[[ Data below, beginning ]]

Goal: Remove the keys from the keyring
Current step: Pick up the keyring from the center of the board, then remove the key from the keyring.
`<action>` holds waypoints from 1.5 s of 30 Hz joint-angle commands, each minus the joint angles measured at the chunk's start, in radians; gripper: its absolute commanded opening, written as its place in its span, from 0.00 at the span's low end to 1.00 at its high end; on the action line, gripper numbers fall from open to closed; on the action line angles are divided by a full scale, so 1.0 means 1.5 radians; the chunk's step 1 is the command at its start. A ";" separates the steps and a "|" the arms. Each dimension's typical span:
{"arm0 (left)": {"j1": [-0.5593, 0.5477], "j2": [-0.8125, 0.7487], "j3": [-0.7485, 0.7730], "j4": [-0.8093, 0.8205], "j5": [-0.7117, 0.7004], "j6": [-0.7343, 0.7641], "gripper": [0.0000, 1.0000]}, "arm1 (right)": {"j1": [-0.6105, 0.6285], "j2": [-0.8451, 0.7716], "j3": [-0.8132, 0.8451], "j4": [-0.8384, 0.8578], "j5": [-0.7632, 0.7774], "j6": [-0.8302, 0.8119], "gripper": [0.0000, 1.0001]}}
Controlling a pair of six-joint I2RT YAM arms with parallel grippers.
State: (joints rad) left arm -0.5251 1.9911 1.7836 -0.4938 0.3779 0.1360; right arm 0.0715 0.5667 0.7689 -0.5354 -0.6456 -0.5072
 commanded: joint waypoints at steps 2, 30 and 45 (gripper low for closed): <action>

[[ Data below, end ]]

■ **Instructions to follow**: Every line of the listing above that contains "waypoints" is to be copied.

■ **Answer area**:
`<action>` holds waypoints from 1.5 s of 30 Hz joint-angle commands, each minus the joint angles measured at the chunk's start, in radians; gripper: its absolute commanded opening, written as its place in its span, from 0.00 at the span's low end to 1.00 at its high end; on the action line, gripper numbers fall from open to closed; on the action line angles are divided by a full scale, so 1.0 means 1.5 radians; the chunk's step 1 is the command at its start. A ";" separates the steps and a "|" the arms. Each dimension's typical span:
 commanded: joint waypoints at steps 2, 30 and 45 (gripper low for closed): <action>

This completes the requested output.